*What this task involves*. Find every line containing the string "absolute" in the data below, and report how many there are, with no other words.

[Excerpts from a dataset]
● ● ● ● ● ● ●
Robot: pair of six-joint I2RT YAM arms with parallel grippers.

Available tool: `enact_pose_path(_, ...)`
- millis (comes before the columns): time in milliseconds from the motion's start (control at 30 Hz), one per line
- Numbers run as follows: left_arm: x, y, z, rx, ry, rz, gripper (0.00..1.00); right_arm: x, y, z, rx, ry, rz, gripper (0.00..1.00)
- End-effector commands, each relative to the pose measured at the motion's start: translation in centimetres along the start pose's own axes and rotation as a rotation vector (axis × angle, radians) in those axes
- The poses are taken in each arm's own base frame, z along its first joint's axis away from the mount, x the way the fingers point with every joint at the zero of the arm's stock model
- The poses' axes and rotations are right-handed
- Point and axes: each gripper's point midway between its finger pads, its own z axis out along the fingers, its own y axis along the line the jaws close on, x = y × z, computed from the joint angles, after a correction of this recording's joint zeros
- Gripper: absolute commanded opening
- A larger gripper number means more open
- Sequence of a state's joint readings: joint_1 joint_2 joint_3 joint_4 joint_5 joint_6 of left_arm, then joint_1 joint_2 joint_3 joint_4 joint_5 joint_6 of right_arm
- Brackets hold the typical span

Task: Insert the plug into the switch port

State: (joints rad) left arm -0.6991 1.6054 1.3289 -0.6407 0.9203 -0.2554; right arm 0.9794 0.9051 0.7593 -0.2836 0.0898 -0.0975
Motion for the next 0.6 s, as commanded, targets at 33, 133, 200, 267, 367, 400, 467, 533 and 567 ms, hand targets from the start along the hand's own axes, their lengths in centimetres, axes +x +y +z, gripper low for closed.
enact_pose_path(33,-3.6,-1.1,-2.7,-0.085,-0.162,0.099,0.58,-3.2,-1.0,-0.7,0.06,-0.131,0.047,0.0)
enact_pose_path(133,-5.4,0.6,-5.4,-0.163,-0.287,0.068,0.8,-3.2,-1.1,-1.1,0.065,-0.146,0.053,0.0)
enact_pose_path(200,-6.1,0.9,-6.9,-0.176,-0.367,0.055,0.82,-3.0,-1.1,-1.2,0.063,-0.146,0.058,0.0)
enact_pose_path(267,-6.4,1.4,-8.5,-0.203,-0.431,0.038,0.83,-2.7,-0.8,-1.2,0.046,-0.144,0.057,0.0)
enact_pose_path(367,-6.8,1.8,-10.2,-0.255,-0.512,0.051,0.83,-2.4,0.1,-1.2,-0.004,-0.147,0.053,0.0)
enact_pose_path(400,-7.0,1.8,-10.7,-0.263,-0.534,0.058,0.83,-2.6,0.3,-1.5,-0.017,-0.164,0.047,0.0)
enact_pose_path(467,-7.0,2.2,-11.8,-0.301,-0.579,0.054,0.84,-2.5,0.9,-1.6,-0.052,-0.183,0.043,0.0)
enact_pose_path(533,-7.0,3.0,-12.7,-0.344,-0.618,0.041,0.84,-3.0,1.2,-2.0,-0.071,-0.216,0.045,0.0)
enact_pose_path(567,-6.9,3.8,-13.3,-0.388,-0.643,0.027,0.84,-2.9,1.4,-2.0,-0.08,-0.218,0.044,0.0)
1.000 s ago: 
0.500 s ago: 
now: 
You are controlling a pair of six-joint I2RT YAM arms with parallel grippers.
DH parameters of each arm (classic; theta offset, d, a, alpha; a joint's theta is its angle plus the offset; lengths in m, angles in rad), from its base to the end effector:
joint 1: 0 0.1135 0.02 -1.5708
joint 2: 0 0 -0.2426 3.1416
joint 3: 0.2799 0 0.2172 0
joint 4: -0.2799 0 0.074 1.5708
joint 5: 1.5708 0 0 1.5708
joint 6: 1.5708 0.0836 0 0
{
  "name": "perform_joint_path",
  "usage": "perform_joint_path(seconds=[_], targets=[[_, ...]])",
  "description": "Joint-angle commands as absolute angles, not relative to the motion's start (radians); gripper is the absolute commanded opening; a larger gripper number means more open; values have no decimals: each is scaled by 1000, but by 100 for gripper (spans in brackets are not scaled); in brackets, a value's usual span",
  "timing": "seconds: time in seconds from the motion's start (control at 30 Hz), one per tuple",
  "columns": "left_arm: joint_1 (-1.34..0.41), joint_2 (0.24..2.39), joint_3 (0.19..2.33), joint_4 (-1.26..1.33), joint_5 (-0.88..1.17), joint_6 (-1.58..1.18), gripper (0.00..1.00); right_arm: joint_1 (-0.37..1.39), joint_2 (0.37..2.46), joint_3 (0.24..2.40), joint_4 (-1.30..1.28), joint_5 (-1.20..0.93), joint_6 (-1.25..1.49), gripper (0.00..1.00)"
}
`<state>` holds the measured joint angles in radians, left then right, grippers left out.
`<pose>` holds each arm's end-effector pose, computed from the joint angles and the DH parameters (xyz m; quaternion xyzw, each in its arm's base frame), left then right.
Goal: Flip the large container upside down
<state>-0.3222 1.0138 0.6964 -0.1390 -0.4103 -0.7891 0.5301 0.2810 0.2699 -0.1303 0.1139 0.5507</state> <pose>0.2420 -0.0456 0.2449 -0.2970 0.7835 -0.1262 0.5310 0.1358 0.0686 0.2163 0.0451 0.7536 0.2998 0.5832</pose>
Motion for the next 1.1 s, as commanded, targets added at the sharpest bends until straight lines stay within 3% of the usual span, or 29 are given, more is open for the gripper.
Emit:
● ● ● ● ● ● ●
*Expected answer*. 2